April 9, 2010 at 6:50 pm (film, Life) (, , , , , , , , , , )

This week my depression was upgraded from dysthymia to major depressive disorder. That doesn’t really do much to change my treatment, it just changes how much (more) the state is willing to help pay for said treatment. I won’t be able to get back on meds until I see a psychiatrist on May 14, however. That, my friends, sucks. All refills have run out and the mental health department (where I’ll be going) is backed up until May 14. That greatly saddens me, not just for myself, but for what that indicates about the mental health of my fellow citizens of Greensboro, NC. It saddens me because there just aren’t enough psychiatrists to go around.
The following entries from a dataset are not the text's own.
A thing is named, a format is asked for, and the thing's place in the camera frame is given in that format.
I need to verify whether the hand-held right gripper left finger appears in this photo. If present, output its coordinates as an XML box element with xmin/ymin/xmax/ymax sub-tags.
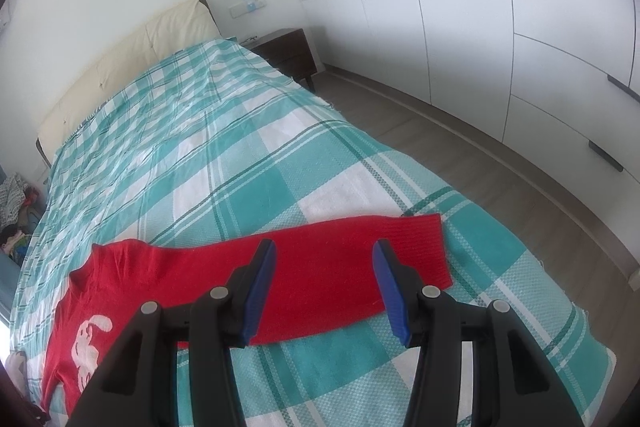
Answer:
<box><xmin>70</xmin><ymin>239</ymin><xmax>277</xmax><ymax>427</ymax></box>

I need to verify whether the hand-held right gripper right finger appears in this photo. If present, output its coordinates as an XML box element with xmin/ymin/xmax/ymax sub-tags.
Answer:
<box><xmin>372</xmin><ymin>241</ymin><xmax>586</xmax><ymax>427</ymax></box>

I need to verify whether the red knit sweater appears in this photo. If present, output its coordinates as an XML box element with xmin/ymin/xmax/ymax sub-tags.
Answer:
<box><xmin>39</xmin><ymin>213</ymin><xmax>455</xmax><ymax>410</ymax></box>

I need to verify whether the pile of mixed clothes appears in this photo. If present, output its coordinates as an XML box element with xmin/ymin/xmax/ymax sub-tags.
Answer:
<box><xmin>0</xmin><ymin>172</ymin><xmax>43</xmax><ymax>265</ymax></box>

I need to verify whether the teal plaid bed blanket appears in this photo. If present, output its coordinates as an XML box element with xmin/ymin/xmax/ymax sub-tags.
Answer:
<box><xmin>10</xmin><ymin>36</ymin><xmax>618</xmax><ymax>427</ymax></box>

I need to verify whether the dark wooden nightstand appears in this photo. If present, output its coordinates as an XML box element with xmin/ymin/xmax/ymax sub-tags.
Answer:
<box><xmin>249</xmin><ymin>28</ymin><xmax>319</xmax><ymax>94</ymax></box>

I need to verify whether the cream padded headboard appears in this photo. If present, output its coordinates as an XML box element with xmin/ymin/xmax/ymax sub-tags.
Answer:
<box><xmin>36</xmin><ymin>0</ymin><xmax>221</xmax><ymax>168</ymax></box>

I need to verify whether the white wardrobe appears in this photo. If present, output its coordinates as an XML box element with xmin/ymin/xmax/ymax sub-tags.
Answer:
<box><xmin>265</xmin><ymin>0</ymin><xmax>640</xmax><ymax>228</ymax></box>

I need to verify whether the white wall switch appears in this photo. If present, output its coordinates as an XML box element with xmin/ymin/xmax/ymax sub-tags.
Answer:
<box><xmin>228</xmin><ymin>0</ymin><xmax>267</xmax><ymax>16</ymax></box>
This isn’t a sad blog post, however. Even though this has been a sort of rough week mentally (mainly due to financial woes…as always), I was also able to make this video. It was fun to write, fun to shoot, fun to edit, and very fun to watch. I’m not gonna lie, I’ve watched it like 8 times. It makes me laugh every time. They say to write for yourself and others will like it. I hope so, because I only know how to write for me. And I make me laugh 🙂

I don’t normally ask this, but if you like the video, could you give it a thumbs up if you visit the Youtube site? Also, please feel free to re-post the video or send the link to anyone you think might enjoy it or need a laugh. Like I told my friend on Twitter the other day, I’m here to bring laughter.

I’d like to leave you with this: just like weather isn’t the same thing as climate, being depressed doesn’t mean you aren’t happy.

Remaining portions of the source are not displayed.